Canon Hardwicke Drummond Rawnsley (29 September 1851 – 28 May 1920), was a Church of England clergyman, poet, hymn writer, local politician, and conservationist. He was also one of the founders of the National Trust.

Living in the English Lake District for more than thirty years, he worked for the protection of the countryside and secured the support of people of influence for his campaigns.

Biography

Early years

Rawnsley was born at the rectory, Shiplake, Oxfordshire, England, the fourth of ten children of the Rev Robert Drummond Burrell Rawnsley (1817–1882) and his wife, Catherine Ann, née Franklin (1818–1892).[1] An older brother, Willingham Franklin Rawnsley, became an author and schoolmaster. He was educated at Uppingham School and Balliol College, Oxford, where he was prominent in university athletics and rowing.[2] He gained a third class degree in natural science in 1874 and was awarded his Master of Arts degree in 1875.[3] In the same year he was ordained as a deacon in the Church of England and became the first chaplain of Clifton College mission, ministering to one of Bristol's poorest areas.

The Lake District

In 1877 Rawnsley was ordained as a priest, and in 1878 he took up the post of Vicar of Wray, Windermere, in the Lake District.[1] In January 1878, he married Edith Fletcher,[1] and the couple had one child, a son, Noel.[4]

File:Derwentwater from Grange Fell (Kings How).JPG
Derwentwater, looking towards Crosthwaite
Crosthwaite, with St Kentigern's Church bottom left

In 1882, the young Beatrix Potter holidayed in nearby Wray Castle with her parents.
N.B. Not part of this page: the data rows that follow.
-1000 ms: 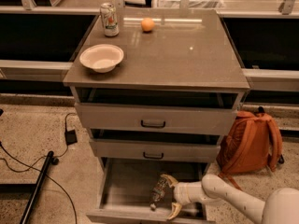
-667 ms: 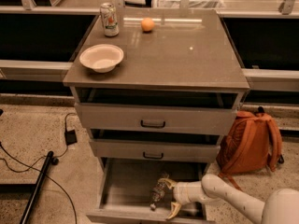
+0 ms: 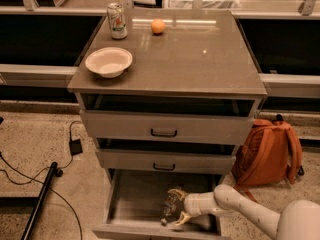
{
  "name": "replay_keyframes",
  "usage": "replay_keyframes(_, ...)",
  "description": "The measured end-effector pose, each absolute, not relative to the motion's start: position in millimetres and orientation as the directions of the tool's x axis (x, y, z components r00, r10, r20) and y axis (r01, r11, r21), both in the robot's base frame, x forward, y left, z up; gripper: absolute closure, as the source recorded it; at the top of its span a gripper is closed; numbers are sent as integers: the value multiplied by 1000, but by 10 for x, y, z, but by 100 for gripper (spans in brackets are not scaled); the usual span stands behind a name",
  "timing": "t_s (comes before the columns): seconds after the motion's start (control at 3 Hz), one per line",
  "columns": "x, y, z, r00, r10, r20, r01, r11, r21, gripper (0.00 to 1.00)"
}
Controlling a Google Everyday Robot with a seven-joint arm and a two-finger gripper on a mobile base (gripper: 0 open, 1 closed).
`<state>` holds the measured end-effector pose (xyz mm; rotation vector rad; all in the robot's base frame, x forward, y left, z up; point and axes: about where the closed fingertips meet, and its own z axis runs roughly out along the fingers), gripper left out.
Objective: Pick water bottle from bottom drawer and place on counter
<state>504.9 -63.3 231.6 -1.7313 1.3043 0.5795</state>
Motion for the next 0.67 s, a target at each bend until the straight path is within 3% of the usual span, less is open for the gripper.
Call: replay_keyframes(0.67, 5286, -412, 2098, 480, -482, -733, -873, -177, -455, 24)
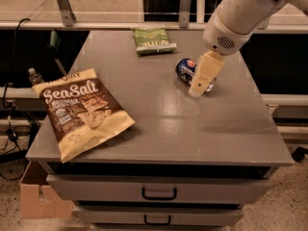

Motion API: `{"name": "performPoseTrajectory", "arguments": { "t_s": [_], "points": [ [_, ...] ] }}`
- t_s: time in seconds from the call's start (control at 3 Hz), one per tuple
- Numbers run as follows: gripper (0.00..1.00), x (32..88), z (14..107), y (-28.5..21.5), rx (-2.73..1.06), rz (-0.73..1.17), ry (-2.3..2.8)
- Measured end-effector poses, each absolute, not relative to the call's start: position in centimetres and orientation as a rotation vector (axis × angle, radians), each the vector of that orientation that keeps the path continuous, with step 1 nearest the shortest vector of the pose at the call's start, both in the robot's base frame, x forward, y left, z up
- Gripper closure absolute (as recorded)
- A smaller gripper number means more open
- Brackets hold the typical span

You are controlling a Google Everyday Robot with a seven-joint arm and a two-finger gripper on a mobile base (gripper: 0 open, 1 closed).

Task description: Place pepsi can upright

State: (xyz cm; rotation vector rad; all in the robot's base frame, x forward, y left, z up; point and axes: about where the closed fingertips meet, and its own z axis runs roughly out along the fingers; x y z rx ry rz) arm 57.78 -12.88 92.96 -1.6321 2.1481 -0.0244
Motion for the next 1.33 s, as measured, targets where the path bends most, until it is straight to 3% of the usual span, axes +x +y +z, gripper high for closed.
{"name": "performPoseTrajectory", "arguments": {
  "t_s": [0.67,1.0,1.33],
  "points": [
    [0.00,64.8,87.7,-8.1,-1.495,-0.046,2.336],
    [0.00,67.2,85.4,-8.1,-1.421,-0.069,2.441],
    [0.16,68.7,83.6,-9.2,-1.326,-0.059,2.538]
  ]
}}
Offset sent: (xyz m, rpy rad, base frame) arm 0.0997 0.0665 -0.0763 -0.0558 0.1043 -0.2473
They entertained many eminent guests, including Rawnsley. His views on preserving the natural beauty of Lake District had a lasting effect on Potter, who was already taken with the area. He was the first published author she met, and he took a great interest in her drawings, later encouraging her to publish her first book, The Tale of Peter Rabbit.[5]

Rawnsley became engaged in local campaigns to protect the countryside. In 1883, having secured the support of Robert Hunter, solicitor to the Commons Preservation Society, the social reformer Octavia Hill, and John Ruskin, under whose influence Rawnsley had come while at Oxford, Rawnsley successfully led a campaign to prevent the construction of railways to carry slate from the quarries above Buttermere, which would have ruined the unspoilt valleys of Newlands and Ennerdale.[4] This success led to the formation of the Lake District Defence Society (later to become The Friends of the Lake District). Besides Rawnsley, members included Robert Browning, the Duke of Westminster, Ruskin, and Alfred, Lord Tennyson, with whom Rawnsley had a family connection.[4][5]
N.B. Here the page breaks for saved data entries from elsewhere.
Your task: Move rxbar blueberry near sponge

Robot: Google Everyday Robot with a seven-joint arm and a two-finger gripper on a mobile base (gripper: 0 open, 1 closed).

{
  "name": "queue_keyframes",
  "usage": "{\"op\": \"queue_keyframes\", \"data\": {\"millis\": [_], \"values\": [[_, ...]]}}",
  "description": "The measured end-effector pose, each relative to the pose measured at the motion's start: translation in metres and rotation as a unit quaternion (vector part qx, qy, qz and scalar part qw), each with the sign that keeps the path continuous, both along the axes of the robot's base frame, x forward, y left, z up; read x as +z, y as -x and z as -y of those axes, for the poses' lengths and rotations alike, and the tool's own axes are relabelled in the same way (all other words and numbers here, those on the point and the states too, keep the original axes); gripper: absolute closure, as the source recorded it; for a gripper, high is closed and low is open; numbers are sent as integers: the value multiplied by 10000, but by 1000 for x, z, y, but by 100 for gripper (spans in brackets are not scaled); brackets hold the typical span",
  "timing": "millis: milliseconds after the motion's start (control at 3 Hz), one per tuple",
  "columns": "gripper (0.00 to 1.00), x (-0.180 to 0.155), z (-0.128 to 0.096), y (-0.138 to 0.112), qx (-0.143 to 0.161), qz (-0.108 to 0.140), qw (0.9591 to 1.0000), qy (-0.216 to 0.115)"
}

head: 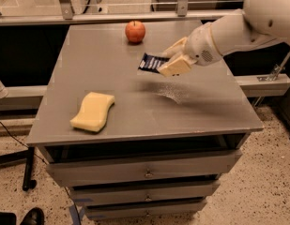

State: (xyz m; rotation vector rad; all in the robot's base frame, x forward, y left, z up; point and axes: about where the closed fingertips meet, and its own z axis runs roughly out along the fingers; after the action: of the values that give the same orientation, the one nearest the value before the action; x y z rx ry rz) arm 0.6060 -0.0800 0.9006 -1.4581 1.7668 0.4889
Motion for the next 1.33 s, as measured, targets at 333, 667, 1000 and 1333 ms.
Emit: {"op": "queue_keyframes", "data": {"millis": [333,667,1000,1333], "values": [[100,-17,-31,0,448,13,9988,179],[100,-33,-53,4,795,-6,9963,312],[100,-44,-68,11,1041,-38,9939,366],[83,-52,-79,21,1263,-108,9912,377]]}}
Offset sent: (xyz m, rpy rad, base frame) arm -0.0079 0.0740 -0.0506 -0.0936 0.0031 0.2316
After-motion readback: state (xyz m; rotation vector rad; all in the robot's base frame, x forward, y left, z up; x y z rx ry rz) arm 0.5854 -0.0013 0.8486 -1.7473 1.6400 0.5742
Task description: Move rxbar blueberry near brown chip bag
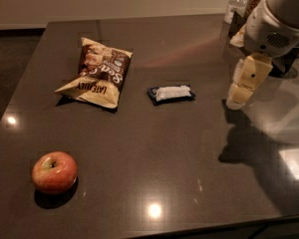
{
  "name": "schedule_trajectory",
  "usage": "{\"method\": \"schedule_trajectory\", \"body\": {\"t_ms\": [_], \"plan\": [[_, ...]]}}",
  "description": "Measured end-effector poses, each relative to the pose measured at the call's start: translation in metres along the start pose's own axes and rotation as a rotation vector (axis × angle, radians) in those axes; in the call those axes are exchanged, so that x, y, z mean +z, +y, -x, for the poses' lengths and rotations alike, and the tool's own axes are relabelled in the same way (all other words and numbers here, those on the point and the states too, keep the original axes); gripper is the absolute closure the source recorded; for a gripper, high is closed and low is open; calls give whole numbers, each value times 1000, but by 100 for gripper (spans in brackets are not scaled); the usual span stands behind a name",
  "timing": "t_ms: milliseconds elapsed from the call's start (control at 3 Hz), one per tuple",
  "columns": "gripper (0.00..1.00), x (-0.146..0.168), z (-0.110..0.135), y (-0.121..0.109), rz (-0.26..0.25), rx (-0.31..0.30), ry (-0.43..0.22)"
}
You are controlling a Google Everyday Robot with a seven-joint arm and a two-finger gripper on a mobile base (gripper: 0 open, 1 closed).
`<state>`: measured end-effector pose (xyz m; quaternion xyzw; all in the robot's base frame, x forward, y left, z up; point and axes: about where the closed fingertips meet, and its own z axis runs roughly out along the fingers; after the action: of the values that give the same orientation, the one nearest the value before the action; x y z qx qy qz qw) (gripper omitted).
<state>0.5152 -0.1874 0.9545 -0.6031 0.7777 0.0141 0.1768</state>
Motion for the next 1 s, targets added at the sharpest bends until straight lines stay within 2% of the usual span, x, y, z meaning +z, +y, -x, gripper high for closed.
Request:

In 1883 Rawnsley was appointed Vicar of Crosthwaite, near Keswick, and Rural Dean.[1] In 1891 was appointed as an honorary canon of Carlisle Cathedral.[5] In 1884 he and his wife began organising classes in metalwork and wood carving, which resulted in the establishment of a School of Industrial Art in Keswick, which remained in operation until 1986.[5] His interest in education also led him to take a large part in founding Keswick High School, which opened in October 1898, one of the first co-educational secondary schools in the country.[4][6]

In 1888 Rawnsley was elected as a member of the new Cumberland County Council and became chairman of its Highways Committee.[7] He stood out against the construction of roads over lakeland passes, secured controls over mining pollution, and promoted adequate signposting of footpaths.[4] Other targets for his reforming zeal included the brewing industry and in later years the cinema, where he was strongly against the depiction of sex and violence.[4] While he opposed what he saw as excessive numbers of public houses, he was not a prohibitionist. In the last month of his life, after returning from a tour of French vineyards, he wrote to The Times protesting against Britain's high tax on the importation of French wine, which he saw as unfair and as contributing to rural poverty in France.[8]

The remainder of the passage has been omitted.